Nakada and colleagues have looked at the rate at which hematopoietic stems cells divide in mice and found there was a difference in female mice versus male mice. Hematopoietic stem cells are precursor cells which form other blood cells in bone marrow. Nakada notes, “No one had expected a sex difference in the blood system at the stem cell level. In short, the blood system stem cells in female mice divided at a higher rate than did those in males.”
The researchers gave male and female mice estradiol and discovered that the rate of cell division increased in both males and females. They also found that removing the ovaries of female mice decreased the rate of hematopoietic stem cells division to that of the male. Additionally, castration of male mice had no effect.

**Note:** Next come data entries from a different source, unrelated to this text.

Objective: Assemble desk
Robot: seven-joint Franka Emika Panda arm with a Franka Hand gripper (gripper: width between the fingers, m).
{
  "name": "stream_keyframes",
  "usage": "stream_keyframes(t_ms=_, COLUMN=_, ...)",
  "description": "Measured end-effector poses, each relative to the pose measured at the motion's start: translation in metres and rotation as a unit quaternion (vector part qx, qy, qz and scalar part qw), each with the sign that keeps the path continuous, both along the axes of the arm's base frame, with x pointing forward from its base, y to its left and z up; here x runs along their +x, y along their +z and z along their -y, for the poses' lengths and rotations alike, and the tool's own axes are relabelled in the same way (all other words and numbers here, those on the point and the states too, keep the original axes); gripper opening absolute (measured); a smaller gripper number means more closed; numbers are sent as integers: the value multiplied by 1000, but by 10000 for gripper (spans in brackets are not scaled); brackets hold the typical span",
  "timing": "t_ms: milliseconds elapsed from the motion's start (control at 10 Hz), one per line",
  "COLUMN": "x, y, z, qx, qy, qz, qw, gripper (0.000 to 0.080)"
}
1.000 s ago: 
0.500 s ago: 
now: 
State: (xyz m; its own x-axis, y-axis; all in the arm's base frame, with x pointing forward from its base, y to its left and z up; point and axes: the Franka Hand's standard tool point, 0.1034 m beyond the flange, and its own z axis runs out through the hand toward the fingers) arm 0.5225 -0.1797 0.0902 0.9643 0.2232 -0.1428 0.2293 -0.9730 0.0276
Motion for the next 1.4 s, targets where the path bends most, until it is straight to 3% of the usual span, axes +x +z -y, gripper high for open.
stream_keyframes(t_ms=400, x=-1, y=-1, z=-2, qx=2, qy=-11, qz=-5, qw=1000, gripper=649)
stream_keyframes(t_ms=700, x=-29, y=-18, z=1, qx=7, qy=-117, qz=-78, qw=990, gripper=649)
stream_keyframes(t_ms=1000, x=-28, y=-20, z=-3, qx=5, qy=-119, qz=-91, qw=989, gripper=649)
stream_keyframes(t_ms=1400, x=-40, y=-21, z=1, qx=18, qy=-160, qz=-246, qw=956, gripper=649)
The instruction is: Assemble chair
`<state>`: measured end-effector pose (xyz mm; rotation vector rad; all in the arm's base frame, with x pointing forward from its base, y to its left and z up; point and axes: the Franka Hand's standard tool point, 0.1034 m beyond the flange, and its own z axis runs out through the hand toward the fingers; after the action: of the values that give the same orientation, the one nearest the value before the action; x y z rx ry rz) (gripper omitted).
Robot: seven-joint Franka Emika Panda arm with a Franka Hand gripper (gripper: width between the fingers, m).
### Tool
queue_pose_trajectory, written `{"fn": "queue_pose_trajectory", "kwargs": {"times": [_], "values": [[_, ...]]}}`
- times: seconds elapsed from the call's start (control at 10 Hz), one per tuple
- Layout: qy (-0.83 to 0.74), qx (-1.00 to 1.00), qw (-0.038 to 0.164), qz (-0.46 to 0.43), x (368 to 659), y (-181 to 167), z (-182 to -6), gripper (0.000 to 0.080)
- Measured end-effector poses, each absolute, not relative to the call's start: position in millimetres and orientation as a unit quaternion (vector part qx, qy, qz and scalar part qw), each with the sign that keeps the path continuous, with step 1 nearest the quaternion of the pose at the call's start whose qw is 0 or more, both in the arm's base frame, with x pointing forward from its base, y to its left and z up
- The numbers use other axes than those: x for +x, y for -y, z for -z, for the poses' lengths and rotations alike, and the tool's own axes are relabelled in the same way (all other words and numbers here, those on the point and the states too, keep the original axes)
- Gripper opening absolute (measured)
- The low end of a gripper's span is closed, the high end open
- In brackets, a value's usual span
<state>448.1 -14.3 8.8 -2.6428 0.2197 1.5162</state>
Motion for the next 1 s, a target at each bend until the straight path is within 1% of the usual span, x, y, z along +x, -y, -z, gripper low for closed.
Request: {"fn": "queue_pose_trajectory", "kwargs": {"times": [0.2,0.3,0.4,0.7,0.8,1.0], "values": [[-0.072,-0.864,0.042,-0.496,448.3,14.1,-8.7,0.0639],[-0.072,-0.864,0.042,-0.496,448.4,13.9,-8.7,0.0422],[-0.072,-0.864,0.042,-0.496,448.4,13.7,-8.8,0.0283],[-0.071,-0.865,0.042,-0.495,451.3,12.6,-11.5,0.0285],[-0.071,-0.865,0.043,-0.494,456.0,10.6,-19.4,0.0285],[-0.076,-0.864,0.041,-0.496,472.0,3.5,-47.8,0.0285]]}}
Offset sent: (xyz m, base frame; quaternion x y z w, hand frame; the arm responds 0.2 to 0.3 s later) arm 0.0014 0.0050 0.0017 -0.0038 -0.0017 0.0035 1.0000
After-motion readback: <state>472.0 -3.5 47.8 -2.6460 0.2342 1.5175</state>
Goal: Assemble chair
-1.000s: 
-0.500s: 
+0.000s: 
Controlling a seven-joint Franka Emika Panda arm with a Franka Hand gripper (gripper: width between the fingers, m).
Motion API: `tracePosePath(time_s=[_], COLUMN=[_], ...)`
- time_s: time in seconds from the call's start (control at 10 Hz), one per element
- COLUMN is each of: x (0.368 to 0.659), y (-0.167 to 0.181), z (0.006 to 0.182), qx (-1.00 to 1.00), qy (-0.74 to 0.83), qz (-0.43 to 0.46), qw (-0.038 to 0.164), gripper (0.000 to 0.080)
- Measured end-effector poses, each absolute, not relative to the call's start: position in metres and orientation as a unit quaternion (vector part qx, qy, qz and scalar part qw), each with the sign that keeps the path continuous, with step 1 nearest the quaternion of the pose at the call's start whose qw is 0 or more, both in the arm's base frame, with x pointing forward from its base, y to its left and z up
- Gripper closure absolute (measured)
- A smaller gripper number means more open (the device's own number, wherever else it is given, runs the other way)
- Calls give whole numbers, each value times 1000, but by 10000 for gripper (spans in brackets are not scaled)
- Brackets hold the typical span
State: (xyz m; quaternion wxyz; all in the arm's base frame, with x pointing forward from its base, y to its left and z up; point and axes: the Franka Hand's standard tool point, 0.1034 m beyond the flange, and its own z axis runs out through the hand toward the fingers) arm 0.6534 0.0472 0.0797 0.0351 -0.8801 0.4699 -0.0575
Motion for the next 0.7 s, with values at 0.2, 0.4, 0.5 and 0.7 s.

Increasing levels of estrogen in pregnant female mice increased cell division in hematopoietic stem cells as well as frequency and production of red blood cells in the spleen. The hematopoietic stem cells also expressed high levels of estrogen receptor alpha as compared to differentiated blood cells. Deletion of the estrogen receptor in hematopoietic stem cells decreased the rate of cell division in females but not in males. Moreover, receptor deletion during pregnancy decreased the rates of stem cell division and frequency as well as formation of red blood cells in the spleen. Nakada notes, “This is a totally new field”. Researchers have studied the system that protects the developing fetus attack by the mother’s immune system, whether this involves hematopoietic stem cells is unclear at this time.
Nakada plans on continuing studies to detail how estrogen and pregnancy affects hematopoietic stem cell function. He suggests that this information may help improve hematopoietic stem cell transplantation or avoid maternal and prenatal complications.